Actions
Action management system for conversation flows.
This module provides the ActionManager class which handles execution of actions during conversation state transitions. It supports:
Built-in actions (TTS, conversation ending)
Custom action registration
Synchronous and asynchronous handlers
Pre and post-transition actions
Error handling and validation
Actions are used to perform side effects during conversations, such as:
Text-to-speech output
Database updates
External API calls
Custom integrations
- class pipecat_flows.actions.FunctionActionFrame(action: dict, function: Callable[[dict[str, Any], FlowManager], Awaitable[None]])[source]
Bases:
ControlFrameFrame containing a function action to be executed.
- Parameters:
action – Action configuration dictionary.
function – Function handler to execute.
- action: dict
- class pipecat_flows.actions.ActionFinishedFrame[source]
Bases:
ControlFrameFrame indicating that an action has completed execution.
- class pipecat_flows.actions.ActionManager(worker: PipelineWorker, flow_manager: FlowManager)[source]
Bases:
objectManages the registration and execution of flow actions.

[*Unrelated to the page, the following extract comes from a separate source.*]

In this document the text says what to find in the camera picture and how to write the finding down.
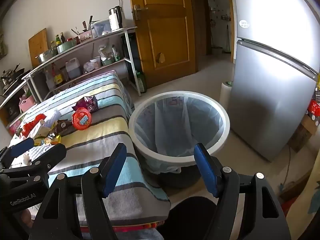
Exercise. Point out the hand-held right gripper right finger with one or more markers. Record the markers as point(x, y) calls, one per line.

Actions are executed during state transitions and can include:
Text-to-speech output
Database updates
External API calls
Custom user-defined actions
Built-in actions:
tts_say: Speak text using TTS
end_conversation: End the current conversation
function: Execute inline functions in the pipeline
Custom actions can be registered using register_action().
- __init__(worker: PipelineWorker, flow_manager: FlowManager)[source]
Initialize the action manager.
- Parameters:
worker – PipelineWorker instance used to queue frames.
flow_manager – FlowManager instance that this ActionManager is part of.
- async execute_actions(actions: list[ActionConfig] | None) None[source]
Execute a list of actions.
- Parameters:
actions – List of action configurations to execute.
- Raises:
ActionError – If action execution fails.
Note
Each action must have a ‘type’ field matching a registered handler.